Modulation of the metabiome by rifaximin in patients with cirrhosis and minimal hepatic encephalopathy

Affiliations
Clinical Trial

Modulation of the metabiome by rifaximin in patients with cirrhosis and minimal hepatic encephalopathy

Jasmohan S Bajaj et al. PLoS One. 2013.

Abstract

Hepatic encephalopathy (HE) represents a dysfunctional gut-liver-brain axis in cirrhosis which can negatively impact outcomes. This altered gut-brain relationship has been treated using gut-selective antibiotics such as rifaximin, that improve cognitive function in HE, especially its subclinical form, minimal HE (MHE). However, the precise mechanism of the action of rifaximin in MHE is unclear. We hypothesized that modulation of gut microbiota and their end-products by rifaximin would affect the gut-brain axis and improve cognitive performance in cirrhosis. Aim To perform a systems biology analysis of the microbiome, metabolome and cognitive change after rifaximin in MHE.

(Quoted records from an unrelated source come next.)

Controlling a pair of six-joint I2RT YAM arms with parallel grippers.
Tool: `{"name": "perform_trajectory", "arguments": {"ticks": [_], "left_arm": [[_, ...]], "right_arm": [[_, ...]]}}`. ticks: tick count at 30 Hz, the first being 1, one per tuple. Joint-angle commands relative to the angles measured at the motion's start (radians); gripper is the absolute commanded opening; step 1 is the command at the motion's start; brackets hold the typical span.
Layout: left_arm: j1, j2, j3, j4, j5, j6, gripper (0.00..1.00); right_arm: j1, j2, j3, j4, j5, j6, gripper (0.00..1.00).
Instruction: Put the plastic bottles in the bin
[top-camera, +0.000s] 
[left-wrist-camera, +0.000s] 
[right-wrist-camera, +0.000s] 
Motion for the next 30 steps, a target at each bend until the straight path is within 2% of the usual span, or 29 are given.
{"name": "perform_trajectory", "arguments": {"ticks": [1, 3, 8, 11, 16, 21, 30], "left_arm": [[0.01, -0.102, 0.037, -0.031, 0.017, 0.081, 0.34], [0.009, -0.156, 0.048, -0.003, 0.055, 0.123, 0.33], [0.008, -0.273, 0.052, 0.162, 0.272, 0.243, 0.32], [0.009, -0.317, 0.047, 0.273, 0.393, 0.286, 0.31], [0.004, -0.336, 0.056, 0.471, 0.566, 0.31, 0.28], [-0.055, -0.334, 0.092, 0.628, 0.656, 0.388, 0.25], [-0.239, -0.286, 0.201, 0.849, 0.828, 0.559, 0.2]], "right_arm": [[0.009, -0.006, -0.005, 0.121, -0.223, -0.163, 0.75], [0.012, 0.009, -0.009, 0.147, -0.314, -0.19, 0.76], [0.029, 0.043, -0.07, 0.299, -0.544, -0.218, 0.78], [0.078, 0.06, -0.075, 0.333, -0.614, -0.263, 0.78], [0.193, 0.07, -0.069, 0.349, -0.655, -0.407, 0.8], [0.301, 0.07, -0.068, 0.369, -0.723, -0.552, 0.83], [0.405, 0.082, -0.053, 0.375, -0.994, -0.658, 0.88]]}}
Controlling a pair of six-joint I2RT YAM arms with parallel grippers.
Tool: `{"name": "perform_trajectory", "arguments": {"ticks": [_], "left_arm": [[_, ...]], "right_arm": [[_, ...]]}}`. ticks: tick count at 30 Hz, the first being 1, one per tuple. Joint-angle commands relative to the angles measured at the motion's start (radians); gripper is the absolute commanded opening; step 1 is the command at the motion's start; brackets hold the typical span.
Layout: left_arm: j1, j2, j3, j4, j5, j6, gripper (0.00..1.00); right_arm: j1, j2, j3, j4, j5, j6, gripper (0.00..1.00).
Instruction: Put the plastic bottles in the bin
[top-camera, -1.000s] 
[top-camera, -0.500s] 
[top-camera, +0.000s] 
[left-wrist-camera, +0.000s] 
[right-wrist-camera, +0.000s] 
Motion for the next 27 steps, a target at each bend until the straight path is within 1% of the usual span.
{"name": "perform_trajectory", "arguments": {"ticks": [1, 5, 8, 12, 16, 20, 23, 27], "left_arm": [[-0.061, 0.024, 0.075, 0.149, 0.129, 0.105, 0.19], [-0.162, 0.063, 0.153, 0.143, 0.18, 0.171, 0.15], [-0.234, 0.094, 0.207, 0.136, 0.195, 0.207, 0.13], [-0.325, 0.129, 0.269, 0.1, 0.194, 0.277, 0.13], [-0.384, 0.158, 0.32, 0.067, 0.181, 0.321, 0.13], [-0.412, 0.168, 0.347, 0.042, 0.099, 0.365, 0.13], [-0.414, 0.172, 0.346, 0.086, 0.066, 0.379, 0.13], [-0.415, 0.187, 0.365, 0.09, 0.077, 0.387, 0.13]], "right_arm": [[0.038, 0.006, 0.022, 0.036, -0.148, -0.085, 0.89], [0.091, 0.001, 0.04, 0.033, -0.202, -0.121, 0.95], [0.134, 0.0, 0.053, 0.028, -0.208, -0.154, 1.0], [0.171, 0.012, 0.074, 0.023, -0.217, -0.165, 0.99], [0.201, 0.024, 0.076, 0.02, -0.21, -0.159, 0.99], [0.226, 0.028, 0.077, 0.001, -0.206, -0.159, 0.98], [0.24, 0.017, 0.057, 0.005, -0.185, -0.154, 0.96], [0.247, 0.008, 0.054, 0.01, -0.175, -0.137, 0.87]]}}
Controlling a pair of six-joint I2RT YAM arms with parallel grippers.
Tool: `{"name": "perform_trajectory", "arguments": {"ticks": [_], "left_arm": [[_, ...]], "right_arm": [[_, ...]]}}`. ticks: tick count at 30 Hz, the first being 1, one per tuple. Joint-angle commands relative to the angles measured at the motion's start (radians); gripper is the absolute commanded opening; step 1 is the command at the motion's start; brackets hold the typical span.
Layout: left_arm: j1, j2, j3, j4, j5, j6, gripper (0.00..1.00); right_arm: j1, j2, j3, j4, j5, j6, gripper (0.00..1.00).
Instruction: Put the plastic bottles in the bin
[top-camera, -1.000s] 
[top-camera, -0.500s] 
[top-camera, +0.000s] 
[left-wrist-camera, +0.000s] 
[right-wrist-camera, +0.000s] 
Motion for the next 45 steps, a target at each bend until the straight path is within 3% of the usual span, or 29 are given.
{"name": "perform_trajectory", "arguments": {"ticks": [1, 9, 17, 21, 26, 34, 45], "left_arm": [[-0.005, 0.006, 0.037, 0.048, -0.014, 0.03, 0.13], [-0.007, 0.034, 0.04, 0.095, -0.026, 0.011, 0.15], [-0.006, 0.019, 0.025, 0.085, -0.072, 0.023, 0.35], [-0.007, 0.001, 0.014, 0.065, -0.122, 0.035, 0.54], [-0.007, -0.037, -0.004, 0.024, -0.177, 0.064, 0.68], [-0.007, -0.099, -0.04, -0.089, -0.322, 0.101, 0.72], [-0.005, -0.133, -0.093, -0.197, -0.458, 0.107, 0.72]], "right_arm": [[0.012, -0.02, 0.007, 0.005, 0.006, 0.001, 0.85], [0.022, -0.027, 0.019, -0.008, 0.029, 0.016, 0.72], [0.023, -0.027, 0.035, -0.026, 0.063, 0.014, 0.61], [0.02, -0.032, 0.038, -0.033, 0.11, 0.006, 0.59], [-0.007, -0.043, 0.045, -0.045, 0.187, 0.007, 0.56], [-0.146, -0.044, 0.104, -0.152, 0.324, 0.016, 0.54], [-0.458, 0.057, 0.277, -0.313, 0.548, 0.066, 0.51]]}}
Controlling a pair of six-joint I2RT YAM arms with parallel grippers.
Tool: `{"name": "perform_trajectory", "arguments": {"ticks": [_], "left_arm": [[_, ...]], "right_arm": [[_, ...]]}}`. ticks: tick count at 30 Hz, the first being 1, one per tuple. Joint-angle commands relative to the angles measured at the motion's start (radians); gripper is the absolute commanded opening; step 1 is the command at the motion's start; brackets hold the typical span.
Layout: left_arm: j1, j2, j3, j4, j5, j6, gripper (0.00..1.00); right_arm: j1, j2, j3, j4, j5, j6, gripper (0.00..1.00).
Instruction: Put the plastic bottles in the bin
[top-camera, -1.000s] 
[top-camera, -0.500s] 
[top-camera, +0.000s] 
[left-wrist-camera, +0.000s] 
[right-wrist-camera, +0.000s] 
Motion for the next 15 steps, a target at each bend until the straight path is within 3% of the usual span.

Methods: Twenty cirrhotics with MHE underwent cognitive testing, endotoxin analysis, urine/serum metabolomics (GC and LC-MS) and fecal microbiome assessment (multi-tagged pyrosequencing) at baseline and 8 weeks post-rifaximin 550 mg BID. Changes in cognition, endotoxin, serum/urine metabolites (and microbiome were analyzed using recommended systems biology techniques. Specifically, correlation networks between microbiota and metabolome were analyzed before and after rifaximin.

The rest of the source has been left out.